Quindi bisogna capirsi una volta per tutte. La tendenza per il futuro non potrà che essere quella di una progressiva e sempre più stretta collaborazione (attenzione, non integrazione, collaborazione) tra fintech e sistema creditizio tradizionale. Quest’ultimo ha sicuramente delle sacche di inefficienza ancora da sanare e vedrà inevitabilmente ridurre i margini sui singoli clienti. 

Ma sbaglia chi pensa che il fintech sarà il sostituto delle banche. Le nuove app sono invece un fantastico ponte per offrire servizi verticali e molto specializzati. Un banchiere di lungo corso come Roberto Nicastro (in un convegno organizzato recentemente da Chiomenti) l’ha detto chiaramente: le fintech devono garantire qualcosa che prima non c’era, una user experience diversa, magari con l’apporto delle tecnologie.

In un’intervista rilasciata oggi a Repubblica, il ceo di Revolut Joe Heneghan – annunciando l’arrivo dell’azienda in Italia – ha spiegato molto bene che «la concorrenza è un bene per i consumatori e crea fiducia. Le persone cercano le migliori soluzioni per soddisfare le proprie esigenze finanziarie e si stanno rendendo conto sempre più spesso che molti dei servizi esistenti non forniscono abbastanza di ciò di cui hanno bisogno in termini di scelta, convenienza, costi o velocità».

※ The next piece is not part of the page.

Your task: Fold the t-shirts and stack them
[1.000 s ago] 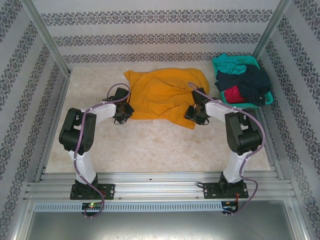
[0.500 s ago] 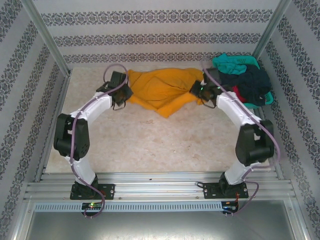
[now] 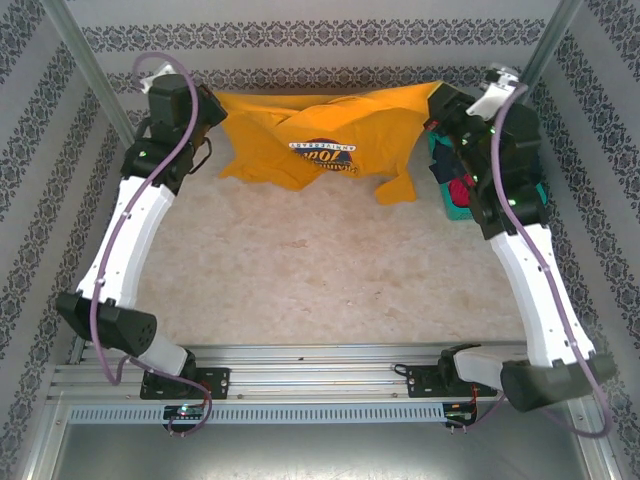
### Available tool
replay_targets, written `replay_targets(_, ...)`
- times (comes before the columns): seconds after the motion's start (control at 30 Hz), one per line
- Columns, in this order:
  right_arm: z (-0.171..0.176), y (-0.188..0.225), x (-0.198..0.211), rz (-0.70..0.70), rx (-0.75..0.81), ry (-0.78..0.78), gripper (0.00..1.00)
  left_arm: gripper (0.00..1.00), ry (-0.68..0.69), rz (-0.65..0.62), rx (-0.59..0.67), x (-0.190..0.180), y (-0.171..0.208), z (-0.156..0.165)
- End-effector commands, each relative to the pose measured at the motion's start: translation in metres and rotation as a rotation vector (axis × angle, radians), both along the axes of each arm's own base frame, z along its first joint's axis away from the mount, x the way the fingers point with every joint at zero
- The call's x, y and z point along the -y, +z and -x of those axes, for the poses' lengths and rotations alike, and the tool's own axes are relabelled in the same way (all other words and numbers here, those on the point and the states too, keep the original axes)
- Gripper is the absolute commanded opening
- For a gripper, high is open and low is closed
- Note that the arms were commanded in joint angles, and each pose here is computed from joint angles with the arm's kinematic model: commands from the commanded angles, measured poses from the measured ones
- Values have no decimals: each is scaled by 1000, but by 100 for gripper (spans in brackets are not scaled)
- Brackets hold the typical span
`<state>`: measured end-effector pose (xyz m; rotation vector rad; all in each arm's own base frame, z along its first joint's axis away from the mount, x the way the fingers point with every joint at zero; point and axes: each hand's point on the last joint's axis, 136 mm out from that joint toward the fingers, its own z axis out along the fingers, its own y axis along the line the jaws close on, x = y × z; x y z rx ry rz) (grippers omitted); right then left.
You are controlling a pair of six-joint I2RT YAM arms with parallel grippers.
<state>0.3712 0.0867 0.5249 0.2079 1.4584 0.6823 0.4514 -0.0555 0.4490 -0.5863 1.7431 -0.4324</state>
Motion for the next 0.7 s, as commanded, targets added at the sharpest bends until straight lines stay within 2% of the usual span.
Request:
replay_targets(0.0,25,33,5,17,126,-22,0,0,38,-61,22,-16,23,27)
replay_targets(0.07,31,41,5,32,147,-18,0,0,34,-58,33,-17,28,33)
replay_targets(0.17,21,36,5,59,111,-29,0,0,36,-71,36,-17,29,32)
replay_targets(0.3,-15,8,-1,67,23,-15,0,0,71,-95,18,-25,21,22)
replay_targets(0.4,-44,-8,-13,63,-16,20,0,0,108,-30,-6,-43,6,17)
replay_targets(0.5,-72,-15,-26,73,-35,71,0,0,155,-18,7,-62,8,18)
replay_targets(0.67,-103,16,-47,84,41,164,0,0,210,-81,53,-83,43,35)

Dunque il digitale che vuole trasformare le nostre vite (e in realtà l’ha già fatto) può diventare un prezioso alleato perfino dei vecchi paradigmi del mercato. C’è solo un rischio, enorme: che la remotizzazione dei servizi e il progressivo ampliamento delle funzioni svolte dalle “macchine” (in senso lato) riduca i lavoratori necessari. Su questo bisogna vigilare attentamente.